Microscopie STED en champ large à l'aide de réseaux optiques et microscopie STED confocal à température cryogénique

Abstract

Les récents développements en microscopie super-résolue (PALM, STORM, RESOLFT, STED, ... ) ont permis d'atteindre des résolutions optiques nanométriques. Les premières méthodes (PALM, STORM, RESOLFT) sont dites de super-localisation. Elles nécessitent une densité faible de molécules émettant des photons afin de pouvoir pointer le centre de chacune d'entre elles indépendamment.
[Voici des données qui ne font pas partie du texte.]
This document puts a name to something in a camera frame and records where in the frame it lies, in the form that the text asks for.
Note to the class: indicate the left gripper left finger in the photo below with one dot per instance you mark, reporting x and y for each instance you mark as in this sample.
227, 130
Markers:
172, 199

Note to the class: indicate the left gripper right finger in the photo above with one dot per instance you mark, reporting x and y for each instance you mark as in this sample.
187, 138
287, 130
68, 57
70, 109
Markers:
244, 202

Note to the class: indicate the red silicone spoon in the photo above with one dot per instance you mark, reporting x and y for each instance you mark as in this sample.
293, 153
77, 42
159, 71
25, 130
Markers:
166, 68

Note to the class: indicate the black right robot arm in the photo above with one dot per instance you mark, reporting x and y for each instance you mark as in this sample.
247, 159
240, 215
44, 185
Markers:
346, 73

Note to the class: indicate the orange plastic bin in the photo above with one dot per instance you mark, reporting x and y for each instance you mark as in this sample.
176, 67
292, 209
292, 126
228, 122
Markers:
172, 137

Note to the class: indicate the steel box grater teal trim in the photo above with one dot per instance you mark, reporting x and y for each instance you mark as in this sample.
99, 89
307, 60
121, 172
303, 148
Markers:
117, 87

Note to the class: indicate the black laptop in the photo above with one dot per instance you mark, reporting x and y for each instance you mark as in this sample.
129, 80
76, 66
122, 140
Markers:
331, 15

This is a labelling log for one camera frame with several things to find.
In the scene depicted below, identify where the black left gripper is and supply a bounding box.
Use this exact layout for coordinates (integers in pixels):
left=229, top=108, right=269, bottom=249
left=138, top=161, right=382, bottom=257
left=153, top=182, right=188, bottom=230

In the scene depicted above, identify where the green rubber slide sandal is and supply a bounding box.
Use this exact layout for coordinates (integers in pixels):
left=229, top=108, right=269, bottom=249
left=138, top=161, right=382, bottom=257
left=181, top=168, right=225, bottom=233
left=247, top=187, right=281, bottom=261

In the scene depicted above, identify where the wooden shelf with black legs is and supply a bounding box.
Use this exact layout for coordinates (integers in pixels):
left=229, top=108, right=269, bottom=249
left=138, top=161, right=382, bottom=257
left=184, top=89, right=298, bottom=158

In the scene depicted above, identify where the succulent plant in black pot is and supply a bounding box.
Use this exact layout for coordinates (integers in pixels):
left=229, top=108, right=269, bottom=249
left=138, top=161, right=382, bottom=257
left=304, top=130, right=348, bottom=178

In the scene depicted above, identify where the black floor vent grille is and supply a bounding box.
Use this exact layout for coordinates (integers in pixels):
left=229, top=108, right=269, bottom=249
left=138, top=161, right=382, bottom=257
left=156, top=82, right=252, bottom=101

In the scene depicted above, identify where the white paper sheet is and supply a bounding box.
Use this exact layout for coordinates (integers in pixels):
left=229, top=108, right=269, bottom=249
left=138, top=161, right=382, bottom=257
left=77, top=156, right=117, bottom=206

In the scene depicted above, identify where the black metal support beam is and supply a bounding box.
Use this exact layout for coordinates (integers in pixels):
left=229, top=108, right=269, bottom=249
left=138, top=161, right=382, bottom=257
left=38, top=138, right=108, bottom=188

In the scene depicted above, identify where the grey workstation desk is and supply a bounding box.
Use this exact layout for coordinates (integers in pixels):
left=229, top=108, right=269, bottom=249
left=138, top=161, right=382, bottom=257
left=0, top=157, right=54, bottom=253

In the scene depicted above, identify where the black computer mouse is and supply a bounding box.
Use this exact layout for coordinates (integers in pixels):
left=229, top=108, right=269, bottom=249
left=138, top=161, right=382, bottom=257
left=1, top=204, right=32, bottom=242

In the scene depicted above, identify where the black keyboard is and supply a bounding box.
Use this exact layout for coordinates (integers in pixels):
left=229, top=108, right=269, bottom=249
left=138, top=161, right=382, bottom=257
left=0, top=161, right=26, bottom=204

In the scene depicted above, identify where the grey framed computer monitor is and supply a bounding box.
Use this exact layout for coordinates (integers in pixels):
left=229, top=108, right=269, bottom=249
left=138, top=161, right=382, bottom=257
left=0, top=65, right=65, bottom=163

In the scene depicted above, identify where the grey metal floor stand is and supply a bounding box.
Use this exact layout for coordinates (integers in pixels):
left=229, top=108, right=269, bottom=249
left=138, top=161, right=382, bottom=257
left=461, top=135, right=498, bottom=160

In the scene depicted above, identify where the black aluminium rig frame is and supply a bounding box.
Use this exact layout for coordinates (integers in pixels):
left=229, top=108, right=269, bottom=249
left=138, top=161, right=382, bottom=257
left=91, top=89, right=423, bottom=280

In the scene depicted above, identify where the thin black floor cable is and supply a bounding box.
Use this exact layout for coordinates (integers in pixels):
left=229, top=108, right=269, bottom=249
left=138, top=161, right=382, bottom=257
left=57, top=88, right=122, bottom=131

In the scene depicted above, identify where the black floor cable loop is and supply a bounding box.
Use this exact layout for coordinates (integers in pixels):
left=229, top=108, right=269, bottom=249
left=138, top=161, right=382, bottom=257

Malgré une imagerie en champ large, ces techniques requièrent l'acquisition d'un nombre important d'images pour reconstruire une image super-résolue, ce qui limite fortement la cadence de génération des images. La microscopie STED est quant à elle une méthode d'imagerie confocale qui ne nécessite aucun post-traitement contrairement aux précédentes mais qui reste néanmoins lente par son type d'acquisition (enregistrement point par point). Pour accélérer cette cadence, nous avons parallélisé la méthode à l'aide de 100 points de mesure en utilisant un réseau optique pour l'excitation et la déplétion des fluorophores et d'une caméra CMOS pour la détection. Dans ces conditions, nous avons obtenues des images super-résolues (résolution de 70 nm) avec des billes fluorescentes de 20 nm de diamètre sur des champs de 3*3 μm2 et avons pu suivre la dynamique de diffusion de ces billes dans un gel de polymère à une cadence de 12.5 images/s. Nous avons également appliqué cette méthode à des échantillons biologiques (microtubules) . Dans une seconde partie, je montrerais qu'à température cryogénique, il est possible d'atteindre une résolution optique aussi petite que 5 nm pour des puissances optiques très modérées (seulement 100 μW). Cette nouvelle méthode permet d'envisager l'étude du couplage dipôle-dipôle en deux molécules organiques.